Deal Origination: Difficulties in Private Equity Deal Sourcing & How to Improve

Those in the financial sector who work at buying, selling and investing in private equity at various stages of companies will all tell you the same thing when it comes to the difficulty in their jobs: deal origination and deal sourcing is perhaps the most difficult aspect of their jobs.

M&A advisors are always looking for that perfect company to sell while the buy-side folks are intent on doing the same thing, only to enhance their proprietary deal flow.

All firms have the same difficulty. They’re all looking to effectively scale the number and quality of deals that flow in and out of their practices each year. This is true regardless of firm size. Everyone is looking for new deals and better flow.

Buy-Side Deal Origination Difficulties

The struggle on the buy-side is that it’s a real seller’s market right now.

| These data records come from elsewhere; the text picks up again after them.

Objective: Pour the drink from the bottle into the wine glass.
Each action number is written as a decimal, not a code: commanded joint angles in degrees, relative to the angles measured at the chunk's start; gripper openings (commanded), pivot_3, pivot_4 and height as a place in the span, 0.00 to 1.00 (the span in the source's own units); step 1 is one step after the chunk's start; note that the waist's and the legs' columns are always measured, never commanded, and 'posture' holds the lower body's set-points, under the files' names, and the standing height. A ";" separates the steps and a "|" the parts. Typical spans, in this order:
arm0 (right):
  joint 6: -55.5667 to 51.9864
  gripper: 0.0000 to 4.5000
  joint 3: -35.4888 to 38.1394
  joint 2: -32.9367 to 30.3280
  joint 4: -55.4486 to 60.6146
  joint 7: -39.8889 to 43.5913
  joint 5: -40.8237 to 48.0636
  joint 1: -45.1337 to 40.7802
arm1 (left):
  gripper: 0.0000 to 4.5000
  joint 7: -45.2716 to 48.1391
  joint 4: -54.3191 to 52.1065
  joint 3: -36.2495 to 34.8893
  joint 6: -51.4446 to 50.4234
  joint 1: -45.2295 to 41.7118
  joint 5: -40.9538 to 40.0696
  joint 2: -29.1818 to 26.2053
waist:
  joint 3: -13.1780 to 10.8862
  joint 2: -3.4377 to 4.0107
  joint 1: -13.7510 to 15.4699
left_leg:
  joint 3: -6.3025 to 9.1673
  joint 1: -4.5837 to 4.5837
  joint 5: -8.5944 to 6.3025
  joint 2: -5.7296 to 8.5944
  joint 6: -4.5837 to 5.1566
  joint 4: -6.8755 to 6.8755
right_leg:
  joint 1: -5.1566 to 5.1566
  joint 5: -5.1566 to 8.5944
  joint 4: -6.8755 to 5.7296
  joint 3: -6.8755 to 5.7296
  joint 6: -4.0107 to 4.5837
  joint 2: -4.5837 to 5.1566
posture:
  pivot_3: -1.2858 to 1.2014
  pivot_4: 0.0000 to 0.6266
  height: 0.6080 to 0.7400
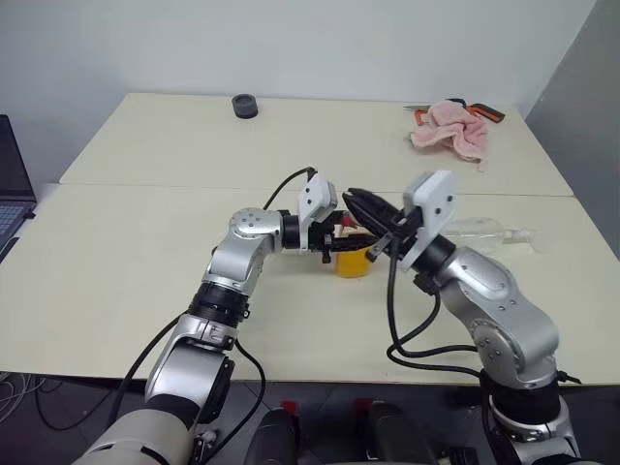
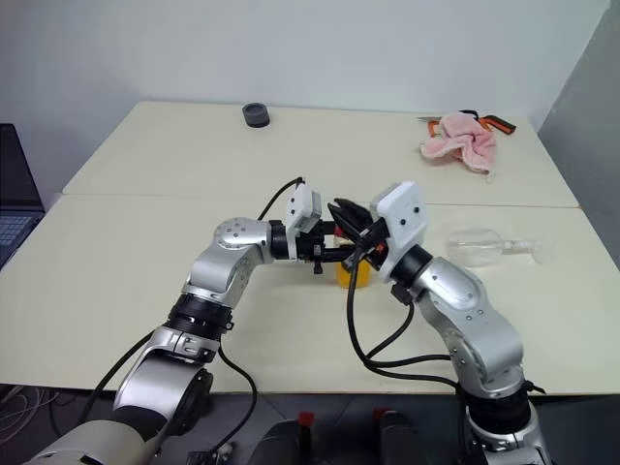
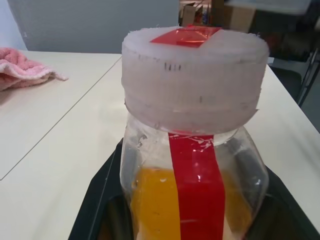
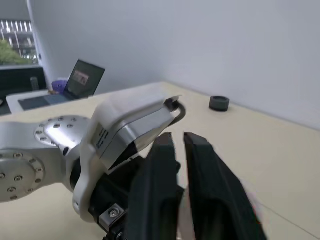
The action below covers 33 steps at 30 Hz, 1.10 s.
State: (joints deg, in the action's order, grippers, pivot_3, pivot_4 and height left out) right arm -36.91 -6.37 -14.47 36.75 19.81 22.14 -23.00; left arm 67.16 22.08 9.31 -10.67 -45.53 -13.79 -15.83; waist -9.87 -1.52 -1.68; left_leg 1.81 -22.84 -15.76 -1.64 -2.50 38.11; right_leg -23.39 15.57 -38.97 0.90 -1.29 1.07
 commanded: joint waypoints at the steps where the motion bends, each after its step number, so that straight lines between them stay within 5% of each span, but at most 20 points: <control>1: -0.41 0.36 1.87 -0.93 7.09 0.01 2.57 0.29 | 0.40 -0.21 -3.36 -0.97 0.55 -0.64 -1.34 -0.11 | 0.00 0.00 0.00 | 0.02 0.01 0.00 0.00 0.00 0.00 | 0.00 0.00 -0.01 -0.01 0.00 -0.01 | 0.52 0.24 1.00; 6: -5.04 0.76 1.32 -1.97 8.39 -4.80 0.11 1.20 | 0.40 0.13 -2.34 -0.62 1.01 -1.20 -1.21 0.15 | 0.00 0.00 0.00 | 0.01 0.01 0.00 0.00 0.00 0.00 | 0.00 0.00 -0.01 0.00 0.00 -0.01 | 0.52 0.24 1.00; 8: -6.96 0.83 0.70 -0.87 7.53 -7.04 -0.33 1.08 | 0.40 0.35 -1.78 -0.49 1.30 -1.55 -1.11 0.34 | 0.00 0.00 -0.01 | 0.00 0.02 0.00 0.00 0.00 0.00 | 0.00 0.00 -0.01 0.00 0.00 -0.01 | 0.52 0.24 1.00; 28: -10.20 0.83 -2.05 4.22 3.40 -11.26 -2.58 -0.90 | 0.40 1.01 -1.33 -0.34 2.34 -1.73 -0.54 0.48 | 0.00 0.00 -0.03 | 0.00 0.02 0.00 0.00 0.00 0.00 | 0.00 0.00 -0.01 0.00 0.00 -0.01 | 0.52 0.24 1.00; 33: -10.02 0.53 -2.29 4.51 2.80 -10.75 -3.04 -1.00 | 0.40 0.81 -1.43 -0.44 2.44 -1.69 -0.56 0.51 | 0.00 0.00 -0.03 | 0.00 0.01 0.00 0.00 0.00 0.00 | 0.00 0.00 -0.01 0.00 0.00 -0.01 | 0.52 0.24 1.00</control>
State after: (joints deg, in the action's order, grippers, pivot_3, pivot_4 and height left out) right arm -48.02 -8.09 -10.28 38.05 8.62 18.99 -23.15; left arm 68.16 22.61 9.32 -9.55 -45.69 -13.66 -15.61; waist -9.87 -1.51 -1.71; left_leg 1.81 -22.82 -15.76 -1.65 -2.50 38.10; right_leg -23.39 15.57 -38.98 0.90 -1.29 1.05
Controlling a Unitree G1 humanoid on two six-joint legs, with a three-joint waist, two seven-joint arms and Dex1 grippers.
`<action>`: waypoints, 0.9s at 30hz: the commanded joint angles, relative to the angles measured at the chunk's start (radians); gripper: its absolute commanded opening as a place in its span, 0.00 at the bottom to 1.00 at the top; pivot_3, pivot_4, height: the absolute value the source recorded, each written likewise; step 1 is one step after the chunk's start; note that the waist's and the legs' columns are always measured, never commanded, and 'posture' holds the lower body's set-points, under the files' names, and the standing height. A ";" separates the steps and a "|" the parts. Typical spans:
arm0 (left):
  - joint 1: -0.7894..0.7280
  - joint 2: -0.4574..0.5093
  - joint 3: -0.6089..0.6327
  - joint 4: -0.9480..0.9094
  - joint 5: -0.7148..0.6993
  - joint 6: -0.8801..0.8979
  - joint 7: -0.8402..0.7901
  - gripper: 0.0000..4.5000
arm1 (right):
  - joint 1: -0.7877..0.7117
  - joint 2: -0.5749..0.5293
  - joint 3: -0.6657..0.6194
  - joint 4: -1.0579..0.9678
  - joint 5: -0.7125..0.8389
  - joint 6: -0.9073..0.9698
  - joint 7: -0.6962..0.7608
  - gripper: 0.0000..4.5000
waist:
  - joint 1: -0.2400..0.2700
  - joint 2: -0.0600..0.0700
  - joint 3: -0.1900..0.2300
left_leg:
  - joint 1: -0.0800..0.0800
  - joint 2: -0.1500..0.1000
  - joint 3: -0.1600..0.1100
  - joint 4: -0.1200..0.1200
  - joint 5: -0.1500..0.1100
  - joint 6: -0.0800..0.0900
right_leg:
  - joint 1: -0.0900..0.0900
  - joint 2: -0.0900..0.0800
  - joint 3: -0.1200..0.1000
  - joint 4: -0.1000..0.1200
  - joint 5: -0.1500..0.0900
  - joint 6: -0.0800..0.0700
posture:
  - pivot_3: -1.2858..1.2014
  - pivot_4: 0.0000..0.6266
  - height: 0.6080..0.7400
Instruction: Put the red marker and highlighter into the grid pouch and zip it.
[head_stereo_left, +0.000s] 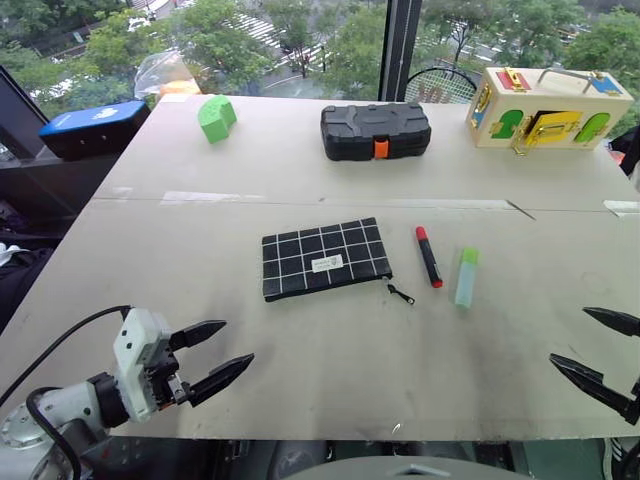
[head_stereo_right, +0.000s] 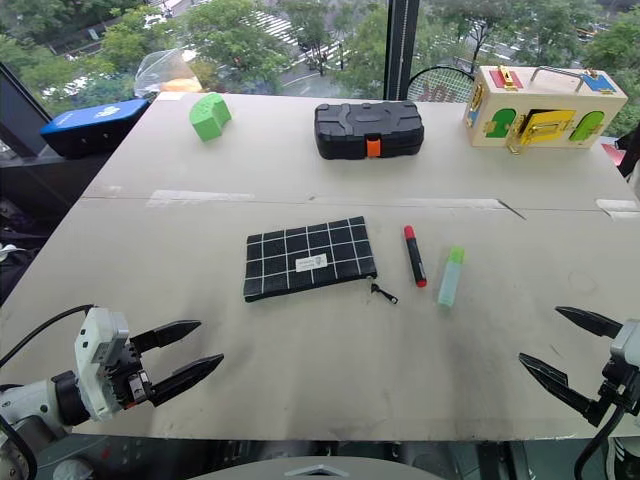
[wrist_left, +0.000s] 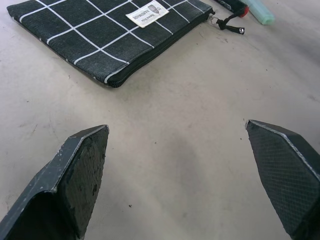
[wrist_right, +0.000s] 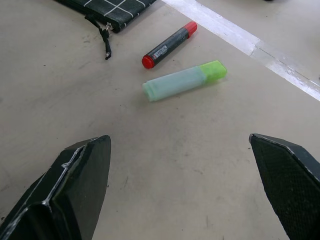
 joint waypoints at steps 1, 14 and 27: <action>-0.074 -0.010 -0.010 -0.007 -0.048 0.047 0.070 0.99 | -0.016 0.008 -0.016 -0.078 0.047 0.016 -0.049 1.00 | 0.000 0.000 0.000 | 0.000 0.000 0.000 0.000 0.000 0.000 | 0.000 0.000 0.000 0.000 0.000 0.000 | 0.52 0.24 1.00; -0.277 0.110 -0.168 0.292 0.436 -0.565 0.111 0.99 | -0.105 -0.034 0.134 -0.278 0.159 0.123 -0.123 1.00 | 0.005 -0.002 -0.004 | 0.000 -0.001 0.001 0.000 0.002 0.002 | 0.000 0.002 0.000 -0.001 0.002 -0.003 | 0.52 0.24 1.00; -0.540 0.118 -0.395 0.759 0.822 -1.197 0.248 0.99 | -0.002 0.010 0.163 -0.292 0.133 0.038 -0.047 1.00 | 0.008 0.002 -0.004 | -0.001 -0.001 0.001 -0.001 -0.001 0.004 | 0.000 -0.003 -0.001 -0.001 0.001 -0.004 | 0.52 0.24 1.00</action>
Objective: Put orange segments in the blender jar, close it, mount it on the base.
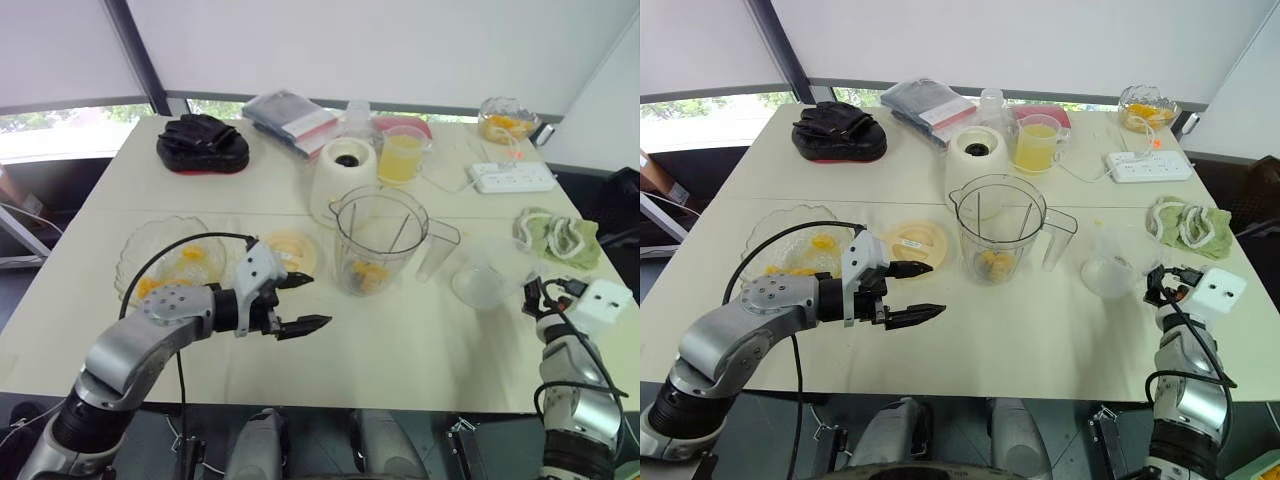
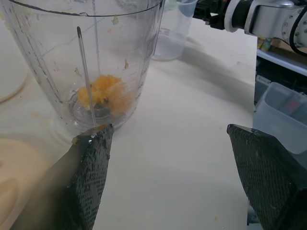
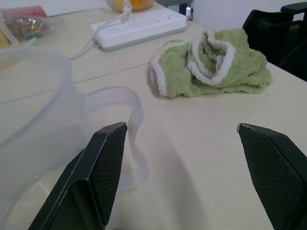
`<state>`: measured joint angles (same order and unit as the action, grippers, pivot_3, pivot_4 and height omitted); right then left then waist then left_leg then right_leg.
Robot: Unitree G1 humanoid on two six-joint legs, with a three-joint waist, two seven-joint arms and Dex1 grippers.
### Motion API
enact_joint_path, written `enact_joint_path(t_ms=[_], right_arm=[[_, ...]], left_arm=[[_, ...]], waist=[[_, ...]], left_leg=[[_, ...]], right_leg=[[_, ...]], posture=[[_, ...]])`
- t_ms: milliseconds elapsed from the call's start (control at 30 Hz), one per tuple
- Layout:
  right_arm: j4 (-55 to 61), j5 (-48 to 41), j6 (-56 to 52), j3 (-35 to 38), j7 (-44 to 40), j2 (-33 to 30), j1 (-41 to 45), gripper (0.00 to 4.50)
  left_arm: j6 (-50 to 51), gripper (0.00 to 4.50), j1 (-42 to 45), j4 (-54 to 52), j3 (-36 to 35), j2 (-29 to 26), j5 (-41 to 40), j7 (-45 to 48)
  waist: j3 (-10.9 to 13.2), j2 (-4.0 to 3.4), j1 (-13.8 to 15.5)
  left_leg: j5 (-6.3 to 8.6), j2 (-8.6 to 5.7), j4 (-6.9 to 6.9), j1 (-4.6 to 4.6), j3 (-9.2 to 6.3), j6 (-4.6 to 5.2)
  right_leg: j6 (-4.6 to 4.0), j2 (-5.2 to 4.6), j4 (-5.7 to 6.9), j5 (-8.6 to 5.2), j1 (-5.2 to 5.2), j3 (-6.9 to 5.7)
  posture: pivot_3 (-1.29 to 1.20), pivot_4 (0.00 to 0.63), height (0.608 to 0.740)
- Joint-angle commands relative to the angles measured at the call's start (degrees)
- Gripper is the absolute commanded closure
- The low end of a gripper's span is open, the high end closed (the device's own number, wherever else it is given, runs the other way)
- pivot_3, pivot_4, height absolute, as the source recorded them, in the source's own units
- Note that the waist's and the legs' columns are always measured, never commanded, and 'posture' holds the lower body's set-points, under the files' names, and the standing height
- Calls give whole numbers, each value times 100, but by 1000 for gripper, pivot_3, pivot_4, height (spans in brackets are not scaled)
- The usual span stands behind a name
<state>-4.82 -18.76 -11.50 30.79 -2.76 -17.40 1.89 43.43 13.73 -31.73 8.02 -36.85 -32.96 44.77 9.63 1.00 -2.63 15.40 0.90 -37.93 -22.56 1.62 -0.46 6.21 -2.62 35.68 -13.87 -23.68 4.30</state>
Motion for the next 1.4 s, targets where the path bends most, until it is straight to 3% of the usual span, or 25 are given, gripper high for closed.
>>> enact_joint_path(t_ms=[33,600,1400], right_arm=[[257,24,115,0,-58,-63,-89,642],[952,41,10,-266,-125,126,-674,642],[662,33,68,-110,-157,-116,-553,642]], left_arm=[[-100,572,61,-118,-11,-3,53,-20],[-146,572,167,11,81,81,189,59],[-169,572,292,103,144,135,256,115]], waist=[[0,0,0],[4,-5,2],[5,-5,6]], left_leg=[[0,0,1,-1,0,0],[4,2,9,-12,1,4],[3,-1,63,-12,10,4]], right_leg=[[0,0,-2,0,0,0],[-1,-7,-29,0,-1,0],[0,-4,-48,1,-22,1]], posture=[[0,150,740],[0,150,740],[0,150,740]])
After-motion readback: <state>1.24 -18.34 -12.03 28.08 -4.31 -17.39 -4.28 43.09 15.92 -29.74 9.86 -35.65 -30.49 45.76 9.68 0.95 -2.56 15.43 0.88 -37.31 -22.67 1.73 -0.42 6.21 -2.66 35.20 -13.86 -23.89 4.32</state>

There is too much capital chasing too few deals that being the only one to the trough when an opportunity hits, let alone the first to the trough, doesn’t matter today. We’re seeing more M&A auctions–even among financial buyers. With the supply/demand economics of most deal opportunities completely out-of-whack, it makes it difficult to find the good deals that don’t already have at least three other interested players. This bodes well for sellers and their intermediaries, but provides complete annoyance for the private equity groups and family offices looking for a good place to put their financial capital.

Sell-Side Deal Origination Difficulties

The sell-side can often be just as fierce, but for different reasons.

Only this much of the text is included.